[Opening Data shown section]

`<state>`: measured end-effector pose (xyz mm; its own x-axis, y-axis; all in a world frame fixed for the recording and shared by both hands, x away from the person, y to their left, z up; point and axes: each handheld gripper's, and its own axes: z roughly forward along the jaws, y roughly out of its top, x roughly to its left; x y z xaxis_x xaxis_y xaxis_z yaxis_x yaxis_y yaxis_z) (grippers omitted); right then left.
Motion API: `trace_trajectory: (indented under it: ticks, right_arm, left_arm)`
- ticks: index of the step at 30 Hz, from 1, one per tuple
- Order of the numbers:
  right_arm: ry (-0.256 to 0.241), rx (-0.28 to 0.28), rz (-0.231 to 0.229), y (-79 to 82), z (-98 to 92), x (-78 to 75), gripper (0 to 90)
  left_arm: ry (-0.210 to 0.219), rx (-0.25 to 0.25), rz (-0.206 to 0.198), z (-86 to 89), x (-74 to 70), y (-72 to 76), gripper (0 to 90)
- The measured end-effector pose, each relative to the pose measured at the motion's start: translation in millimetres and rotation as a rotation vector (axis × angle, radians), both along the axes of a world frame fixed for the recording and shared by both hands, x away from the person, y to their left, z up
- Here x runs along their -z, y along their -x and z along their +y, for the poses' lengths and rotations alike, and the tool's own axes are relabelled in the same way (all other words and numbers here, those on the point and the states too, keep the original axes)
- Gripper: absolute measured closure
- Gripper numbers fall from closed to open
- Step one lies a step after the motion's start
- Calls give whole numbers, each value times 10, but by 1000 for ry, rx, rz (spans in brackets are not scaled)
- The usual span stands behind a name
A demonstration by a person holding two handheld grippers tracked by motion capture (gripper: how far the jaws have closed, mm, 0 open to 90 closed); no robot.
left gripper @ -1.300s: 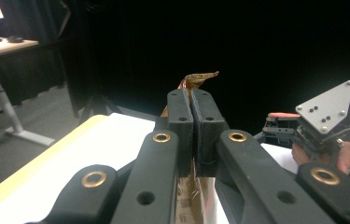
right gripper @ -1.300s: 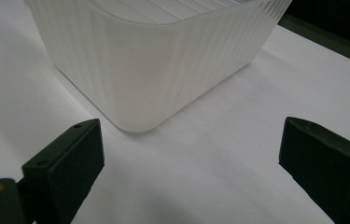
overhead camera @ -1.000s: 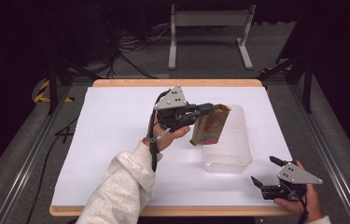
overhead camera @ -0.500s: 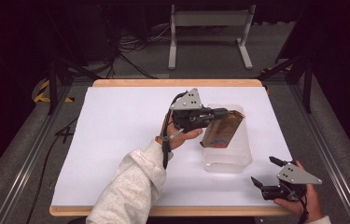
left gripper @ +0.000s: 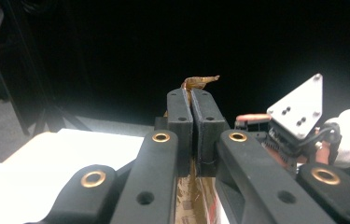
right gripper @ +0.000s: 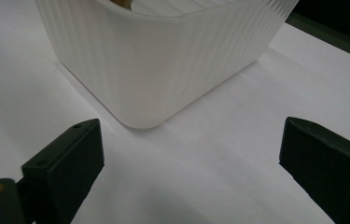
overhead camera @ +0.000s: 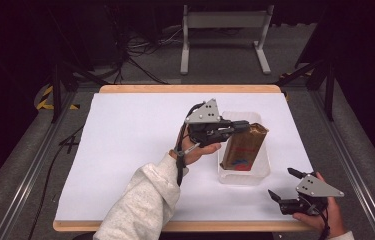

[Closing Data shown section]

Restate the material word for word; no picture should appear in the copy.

`<state>`: measured end-effector pose (xyz mm; its own x-axis, y-axis; all in a world frame fixed for the recording and shared by both hands, x away from the person, y to their left, z up; point and axes: each handheld gripper's, and its own axes: z roughly forward along the jaws, y roughly out of its top, x roughly to its left; x y z xaxis_x xaxis_y xaxis_z yaxis_x yaxis_y yaxis_z) (grippers omitted); right then left.
Motion API: `trace_trajectory: (indented under it: ticks, right_arm, left_arm)`
- ticks: index of the step at 30 Hz, from 1, one per tuple
- Order of the numbers:
  right_arm: ry (-0.256 to 0.241), rx (-0.28 to 0.28), rz (-0.231 to 0.229), y (-79 to 82), z (-98 to 92), x (-78 to 75), gripper (0 to 90)
  left_arm: ry (-0.210 to 0.219), rx (-0.25 to 0.25), rz (-0.206 to 0.198), z (-86 to 89), x (-74 to 70), y (-72 to 76), gripper (0 to 90)
- The measured end-effector pose, each relative to the pose measured at the motion's start: translation in millimetres and rotation as a rotation vector (axis × angle, radians), both along the axes of a world frame fixed for the recording and shared by both hands, x away from the person, y to their left, z up
- Here x runs along their -z, y along their -x and z along their +y, for the poses' lengths and rotations alike, and the tool's own axes are relabelled in the same way (all other words and numbers here, those on the point and the states too, keep the original axes)
- Gripper: absolute measured closure
- Gripper numbers fall from closed to open
- Step one lies a step after the motion's start
- Calls give whole numbers, each value times 10, but by 1000 for ry, rx, rz (spans in brackets are not scaled)
- The usual span stands behind a name
A demonstration by a person holding two handheld grippers tracked by motion capture (gripper: how far the jaws have closed, mm, 0 open to 90 closed); no robot.
left gripper @ -1.300s: 
right gripper @ -1.300s: 
overhead camera @ -1.000s: 
overhead camera @ -0.500s: 
left gripper @ +0.000s: 
right gripper @ +0.000s: 
overhead camera @ +0.000s: 

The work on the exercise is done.